The creation of new Spanish terminology is more a result of translating concepts from other languages than of crafting original ideas.

==Bibliometric studies==
Among Spanish-language articles indexed in Scopus from 1996 to 2011, 10.8% qualify as "Life Sciences", 13.2% as "Physical Sciences", 44.4% as "Health Sciences", 29.6% as "Social Sciences, Arts & Humanities", and 2.0% as "Multi-disciplinary & Undefined". Thus, a higher percentage of Spanish language content is published in "Health Sciences" and "Social Sciences, Arts & Humanities" than in English, Chinese, or Russian. Spanish shares this trait with Portuguese, Italian, Dutch, and French.

A bibliometric study of publications on the subject of "digital communication" indexed in Scopus and Web of Science found that in both databases, Spanish-language articles comprise around 6.5% of the content. (Note: The study analyses content published between 2011 and 2012.) Notably, in these databases, various authors with articles published in Spanish were based in non-Spanish speaking countries. A 2014 Google Scholar search on the words "biodiversity" and "conservation" yielded Spanish as the language with the second most entries — far behind English and just ahead of Portuguese.

==Causes for the limited use of Spanish==
The Spanish language is one of many major languages with limited use in science and technology. The main cause of this is the proliferation of English in scientific writing, which has been ongoing since English displaced French and German as the languages of science in the first half of the 20th century.

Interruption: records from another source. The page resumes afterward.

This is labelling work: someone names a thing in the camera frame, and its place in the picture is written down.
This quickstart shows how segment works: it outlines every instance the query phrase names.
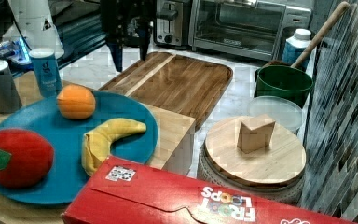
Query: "toy fruit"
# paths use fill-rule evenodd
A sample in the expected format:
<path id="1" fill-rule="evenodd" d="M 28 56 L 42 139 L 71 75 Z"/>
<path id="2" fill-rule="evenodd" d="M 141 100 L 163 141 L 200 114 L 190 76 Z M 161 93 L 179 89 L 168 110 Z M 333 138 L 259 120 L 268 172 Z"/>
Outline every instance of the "toy fruit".
<path id="1" fill-rule="evenodd" d="M 50 170 L 53 146 L 38 133 L 22 129 L 0 131 L 0 185 L 21 189 L 37 184 Z"/>
<path id="2" fill-rule="evenodd" d="M 95 111 L 95 98 L 89 89 L 70 84 L 57 96 L 57 106 L 67 119 L 86 119 Z"/>
<path id="3" fill-rule="evenodd" d="M 110 119 L 83 136 L 82 166 L 88 175 L 110 155 L 110 145 L 120 138 L 146 132 L 146 125 L 133 119 Z"/>

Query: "wooden cutting board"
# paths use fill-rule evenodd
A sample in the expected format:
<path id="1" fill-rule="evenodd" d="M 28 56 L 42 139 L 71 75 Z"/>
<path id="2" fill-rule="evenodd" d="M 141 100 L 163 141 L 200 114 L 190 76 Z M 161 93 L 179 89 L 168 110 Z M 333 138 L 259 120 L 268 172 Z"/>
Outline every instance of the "wooden cutting board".
<path id="1" fill-rule="evenodd" d="M 241 122 L 249 118 L 239 116 L 217 122 L 205 139 L 206 159 L 222 175 L 245 186 L 280 188 L 296 182 L 307 158 L 299 139 L 275 123 L 269 145 L 245 154 L 237 142 Z"/>
<path id="2" fill-rule="evenodd" d="M 152 52 L 100 88 L 196 119 L 207 119 L 232 79 L 232 70 L 218 63 Z"/>

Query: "toaster oven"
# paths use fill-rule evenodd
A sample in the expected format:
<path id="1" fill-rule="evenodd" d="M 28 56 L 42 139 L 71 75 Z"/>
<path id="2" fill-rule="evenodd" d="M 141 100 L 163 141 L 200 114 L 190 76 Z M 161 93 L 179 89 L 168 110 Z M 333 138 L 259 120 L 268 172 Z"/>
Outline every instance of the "toaster oven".
<path id="1" fill-rule="evenodd" d="M 194 0 L 189 45 L 269 61 L 284 39 L 310 26 L 313 0 Z"/>

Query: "froot loops box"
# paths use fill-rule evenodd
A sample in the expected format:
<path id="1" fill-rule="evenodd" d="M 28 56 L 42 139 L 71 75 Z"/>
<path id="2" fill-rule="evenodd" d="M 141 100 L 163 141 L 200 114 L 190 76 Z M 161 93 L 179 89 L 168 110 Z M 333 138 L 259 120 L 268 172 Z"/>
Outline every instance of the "froot loops box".
<path id="1" fill-rule="evenodd" d="M 109 157 L 62 214 L 67 224 L 349 221 Z"/>

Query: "can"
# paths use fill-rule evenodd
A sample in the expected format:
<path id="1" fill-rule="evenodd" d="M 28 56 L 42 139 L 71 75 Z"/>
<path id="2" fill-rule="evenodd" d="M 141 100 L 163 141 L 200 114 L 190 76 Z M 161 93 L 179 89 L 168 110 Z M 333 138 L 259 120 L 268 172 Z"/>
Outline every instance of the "can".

Another cause of the scant publication of articles in Spanish in scientific journals is that scientists from Spain tend to form partnerships (at least in the 21st century) more with researchers from elsewhere in Europe or the United States than with those from other Spanish-speaking countries. As with other languages, including the historically important German, writing in Spanish limits access to influential foreign journals. Spanish language journals and articles are systematically underrepresented in the ISI database, and are disadvantaged by unfavourable assessments of impact factor, a widely used metric for evaluating scientific journals.

The scientific policy of Spain has, since the 1980s, focused on promoting the international diffusion of research from Spain, without considering which language is used.

===Deficient language modernization===
The Spanish language has not kept pace with the development of language in various fields of knowledge. Writing in 2007, Daniel Prado noted that Google searches for Spanish terms do not often yield quality results, hampering the work of translators and editors.

Scholar Enrique Alarcón explains the case of engineering, where he posits three causes of the poor quality of Spanish used in the subject - words that exist but are unknown, confusion between similar but not identical concepts, and a lack of precision in terminology. The poor state of the Spanish language used in engineering may stem from a mishmash of engineering traditions and the impossibility for individuals to have a classical education across multiple branches of engineering. Alternatively, the poor state of the language in engineering may derive from the lack of a previous tradition in certain subjects.

By 2007, the Icelandic, Dutch, Danish, and Swedish languages had ten to twenty times as much financial resource invested in language care and improvement as Spanish, despite the small size of the communities and economies of their respective countries.

==Proposed reasons to promote Spanish==
Scholar Rainer Enrique Hamel points to three arguments to promote the use of Spanish in science:
1. Language diversity in science is good for reasons akin to why ecological diversity is good.
2. Excessive use of English reinforces undesirable asymmetric relations in science.
3. Scholars from anglophone countries are adopting bad practices, such as not reading research in languages other than English, reinforcing an unjustified privileged situation.

"Practitioners and policy makers" may not benefit from the addition of new scientific information if it is not in a language they understand. An example of this is protected area directors in Spain who self-report having language barrier difficulties with publications relevant to carrying out their work.